Author: Hamid Dabashi
Publisher: Harvard University Press
Published: 2012-11-20
Total Pages: 385
ISBN-13: 0674067592
DOWNLOAD EBOOKHumanism has mostly considered the question “What does it mean to be human?” from a Western perspective. Dabashi asks it anew from a non-European perspective, in a groundbreaking study of 1,400 years of Persian literary humanism. He presents the unfolding of this vast tradition as the creative and subversive subconscious of Islamic civilization.
Author: Jim Al-Khalili
Publisher: Penguin
Published: 2011-03-31
Total Pages: 338
ISBN-13: 1101476230
DOWNLOAD EBOOKA myth-shattering view of the Islamic world's myriad scientific innovations and the role they played in sparking the European Renaissance. Many of the innovations that we think of as hallmarks of Western science had their roots in the Arab world of the middle ages, a period when much of Western Christendom lay in intellectual darkness. Jim al- Khalili, a leading British-Iraqi physicist, resurrects this lost chapter of history, and given current East-West tensions, his book could not be timelier. With transporting detail, al-Khalili places readers in the hothouses of the Arabic Enlightenment, shows how they led to Europe's cultural awakening, and poses the question: Why did the Islamic world enter its own dark age after such a dazzling flowering?
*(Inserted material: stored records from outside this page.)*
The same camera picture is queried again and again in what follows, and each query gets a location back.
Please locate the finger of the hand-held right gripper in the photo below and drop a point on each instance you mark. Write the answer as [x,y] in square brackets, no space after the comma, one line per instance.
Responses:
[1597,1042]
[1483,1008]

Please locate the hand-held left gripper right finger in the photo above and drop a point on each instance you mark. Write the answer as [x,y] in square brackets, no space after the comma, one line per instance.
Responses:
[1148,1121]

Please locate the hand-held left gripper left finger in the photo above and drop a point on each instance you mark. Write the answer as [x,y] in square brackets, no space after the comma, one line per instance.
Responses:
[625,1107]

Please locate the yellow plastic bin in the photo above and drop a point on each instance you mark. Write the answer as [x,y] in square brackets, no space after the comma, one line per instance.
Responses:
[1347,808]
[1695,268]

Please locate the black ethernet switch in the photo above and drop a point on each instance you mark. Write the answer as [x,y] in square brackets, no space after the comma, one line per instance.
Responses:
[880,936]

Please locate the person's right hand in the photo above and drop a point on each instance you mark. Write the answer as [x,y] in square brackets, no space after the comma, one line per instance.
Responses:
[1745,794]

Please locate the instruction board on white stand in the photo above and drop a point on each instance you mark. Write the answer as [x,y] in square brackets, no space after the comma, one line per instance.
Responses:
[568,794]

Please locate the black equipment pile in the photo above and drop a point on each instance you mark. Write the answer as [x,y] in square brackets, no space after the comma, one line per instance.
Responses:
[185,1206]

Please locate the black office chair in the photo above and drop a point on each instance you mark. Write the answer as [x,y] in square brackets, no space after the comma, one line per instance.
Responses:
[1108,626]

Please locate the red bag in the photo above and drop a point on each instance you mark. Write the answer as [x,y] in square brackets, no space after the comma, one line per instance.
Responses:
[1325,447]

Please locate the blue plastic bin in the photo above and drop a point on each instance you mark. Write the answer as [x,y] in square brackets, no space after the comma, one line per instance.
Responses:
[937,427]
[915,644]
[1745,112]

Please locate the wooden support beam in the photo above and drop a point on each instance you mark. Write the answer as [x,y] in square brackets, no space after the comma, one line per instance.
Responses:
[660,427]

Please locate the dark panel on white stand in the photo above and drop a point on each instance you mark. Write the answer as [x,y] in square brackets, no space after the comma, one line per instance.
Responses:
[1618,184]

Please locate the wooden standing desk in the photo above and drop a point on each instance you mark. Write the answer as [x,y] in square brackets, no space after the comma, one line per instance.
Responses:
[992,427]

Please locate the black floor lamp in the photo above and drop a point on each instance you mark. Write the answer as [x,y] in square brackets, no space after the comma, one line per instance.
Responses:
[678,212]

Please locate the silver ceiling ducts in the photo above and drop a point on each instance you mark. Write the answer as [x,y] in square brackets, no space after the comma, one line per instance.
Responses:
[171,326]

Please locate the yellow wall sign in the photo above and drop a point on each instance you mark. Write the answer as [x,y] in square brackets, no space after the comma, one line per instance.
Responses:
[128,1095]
Author: Sarah Bowen Savant
Publisher: Cambridge University Press
Published: 2013-09-30
Total Pages: 303
ISBN-13: 110729231X
DOWNLOAD EBOOKHow do converts to a religion come to feel an attachment to it? The New Muslims of Post-Conquest Iran answers this important question for Iran by focusing on the role of memory and its revision and erasure in the ninth to eleventh centuries. During this period, the descendants of the Persian imperial, religious and historiographical traditions not only wrote themselves into starkly different early Arabic and Islamic accounts of the past but also systematically suppressed much knowledge about pre-Islamic history. The result was both a new 'Persian' ethnic identity and the pairing of Islam with other loyalties and affiliations, including family, locale and sect. This pioneering study examines revisions to memory in a wide range of cases, from Iran's imperial and administrative heritage to the Prophet Muhammad's stalwart Persian companion, Salman al-Farisi, and to memory of Iranian scholars, soldiers and rulers in the mid-seventh century.